In the devices illustrated in Figs. 3 and 4, a solid, transparent optic is disposed over the light source(s). In the device illustrated in Fig. 5, a hollow, reflective optic is used. In Fig. 5, the transparent structure includes reflective sidewalls 70 disposed over a light source such as an LED 100. Unlike the TIR surfaces illustrated in Figs. 3 and 4, the reflective sidewalls 70 may be, for example, formed from a reflective material such as a reflective metal, reflective plastic or resin, or any other suitable reflective material, or a reflective material such as reflective metal, reflective plastic, or reflective paint may be formed on a surface of, for example, a non-reflective structure such as plastic, metal, or any other suitable material. The area 72 between the reflective sidewalls 70 may be filled with air, ambient gas, vacuum, a liquid material, a gel material, a solid material, or any other suitable material.
A transparent plate or other structure 74 is disposed over the reflective sidewalls 70 and area 72. Transparent plate 74 may act as a cover and may be formed from any suitable material, including the materials for solid optics described in the above examples and
embodiments. Light enters the transparent structure 74 through bottom surface 78 and exits through top surface 76. The top surface 76 is textured, for example according to any of the examples or embodiments described above. A plurality of lenslets 61 are formed on the top surface 76 in the example illustrated in Fig. 5. As described above, the optical power of the lenslets may differ in different areas of the top surface. In area 60 above LED 100, the lenslets may be smaller in height, may have less optical power, and may have a greater radius of curvature than the lenslets in area 62 above the reflective sidewalls 70. In some embodiments, the bottom surface 78 may be textured, for example as described above, instead of or in addition to the top surface 76.
The examples described above may be suitable for applications such as general illumination, backlighting, or any other suitable lighting application. In some embodiments, the examples described above may be integrated into any suitable light bulb, such as, for example, an Edison bulb, a multifaceted reflector (MR) bulb, a parabolic aluminized reflector (PAR) bulb, a bulged reflector (BR) bulb, a dimmable bulb, or any other suitable package.

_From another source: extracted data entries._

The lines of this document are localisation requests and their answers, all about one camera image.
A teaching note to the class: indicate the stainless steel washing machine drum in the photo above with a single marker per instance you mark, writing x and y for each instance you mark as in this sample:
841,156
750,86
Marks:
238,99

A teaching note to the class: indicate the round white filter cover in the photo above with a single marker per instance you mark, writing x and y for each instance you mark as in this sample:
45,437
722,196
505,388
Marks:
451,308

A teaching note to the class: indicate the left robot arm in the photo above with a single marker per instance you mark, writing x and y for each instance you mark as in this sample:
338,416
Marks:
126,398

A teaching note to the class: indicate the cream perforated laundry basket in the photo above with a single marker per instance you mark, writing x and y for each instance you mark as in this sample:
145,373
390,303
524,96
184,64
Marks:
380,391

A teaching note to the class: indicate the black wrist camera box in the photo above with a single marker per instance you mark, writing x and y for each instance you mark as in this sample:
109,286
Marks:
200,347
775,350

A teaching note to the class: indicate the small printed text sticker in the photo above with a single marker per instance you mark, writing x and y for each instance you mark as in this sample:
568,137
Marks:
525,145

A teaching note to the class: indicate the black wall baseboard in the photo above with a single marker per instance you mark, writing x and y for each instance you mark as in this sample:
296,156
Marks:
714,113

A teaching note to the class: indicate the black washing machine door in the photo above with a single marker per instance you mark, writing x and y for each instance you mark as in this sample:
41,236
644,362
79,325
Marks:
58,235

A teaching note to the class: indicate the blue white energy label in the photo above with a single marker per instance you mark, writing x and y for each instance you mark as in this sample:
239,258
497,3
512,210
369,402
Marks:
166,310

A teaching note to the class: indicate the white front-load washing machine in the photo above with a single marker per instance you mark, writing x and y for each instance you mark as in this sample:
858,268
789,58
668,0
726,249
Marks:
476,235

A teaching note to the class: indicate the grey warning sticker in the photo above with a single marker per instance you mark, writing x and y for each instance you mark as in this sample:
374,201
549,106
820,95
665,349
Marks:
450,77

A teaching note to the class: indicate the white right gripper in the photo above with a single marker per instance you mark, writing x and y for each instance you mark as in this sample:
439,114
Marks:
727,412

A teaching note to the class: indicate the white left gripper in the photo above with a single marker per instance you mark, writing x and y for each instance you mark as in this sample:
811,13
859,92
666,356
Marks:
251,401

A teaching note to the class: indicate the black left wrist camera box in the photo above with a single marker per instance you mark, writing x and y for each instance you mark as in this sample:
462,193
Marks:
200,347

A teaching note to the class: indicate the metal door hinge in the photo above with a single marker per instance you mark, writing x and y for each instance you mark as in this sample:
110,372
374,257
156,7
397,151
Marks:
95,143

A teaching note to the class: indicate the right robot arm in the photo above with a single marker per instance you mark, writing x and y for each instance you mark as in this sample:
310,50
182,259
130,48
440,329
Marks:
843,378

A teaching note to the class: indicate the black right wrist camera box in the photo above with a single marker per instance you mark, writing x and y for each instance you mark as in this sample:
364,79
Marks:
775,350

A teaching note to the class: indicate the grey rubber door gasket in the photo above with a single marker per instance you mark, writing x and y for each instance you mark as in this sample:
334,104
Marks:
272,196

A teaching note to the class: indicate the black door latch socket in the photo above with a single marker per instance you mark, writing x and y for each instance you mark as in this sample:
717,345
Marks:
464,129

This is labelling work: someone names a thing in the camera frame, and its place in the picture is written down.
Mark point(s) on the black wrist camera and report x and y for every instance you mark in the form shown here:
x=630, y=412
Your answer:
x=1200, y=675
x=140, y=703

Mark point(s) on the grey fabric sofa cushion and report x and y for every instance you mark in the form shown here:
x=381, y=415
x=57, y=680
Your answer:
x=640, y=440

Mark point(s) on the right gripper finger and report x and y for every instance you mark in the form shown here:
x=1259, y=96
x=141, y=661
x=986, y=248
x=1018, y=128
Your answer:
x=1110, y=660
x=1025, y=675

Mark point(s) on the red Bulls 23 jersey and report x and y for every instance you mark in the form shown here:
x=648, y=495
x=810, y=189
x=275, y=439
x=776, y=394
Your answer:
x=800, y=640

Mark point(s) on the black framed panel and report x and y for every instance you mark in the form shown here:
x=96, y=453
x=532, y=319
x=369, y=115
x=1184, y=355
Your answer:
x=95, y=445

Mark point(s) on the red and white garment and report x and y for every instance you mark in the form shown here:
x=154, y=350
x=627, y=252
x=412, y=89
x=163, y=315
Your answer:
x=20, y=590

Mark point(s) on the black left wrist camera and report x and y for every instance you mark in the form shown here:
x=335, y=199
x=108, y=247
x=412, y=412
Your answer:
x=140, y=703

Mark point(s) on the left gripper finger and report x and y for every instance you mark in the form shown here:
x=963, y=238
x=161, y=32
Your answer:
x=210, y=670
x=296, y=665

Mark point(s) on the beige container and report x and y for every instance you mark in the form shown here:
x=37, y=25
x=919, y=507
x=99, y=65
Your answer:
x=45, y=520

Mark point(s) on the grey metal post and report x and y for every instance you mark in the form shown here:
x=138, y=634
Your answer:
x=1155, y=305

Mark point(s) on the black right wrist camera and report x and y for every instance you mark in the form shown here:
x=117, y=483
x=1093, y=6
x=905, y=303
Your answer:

Having described the invention in detail, those skilled in the art will appreciate that, given the present disclosure, modifications may be made to the invention without departing from the spirit of the inventive concept described herein. In particular, different features and components of the different devices described herein may be used in any of the other devices, or features and components may be omitted from any of the devices. A characteristic of a structure described in the context of one embodiment, may be applicable to any embodiment. Therefore, it is not intended that the scope of the invention be limited to the specific embodiments illustrated and described.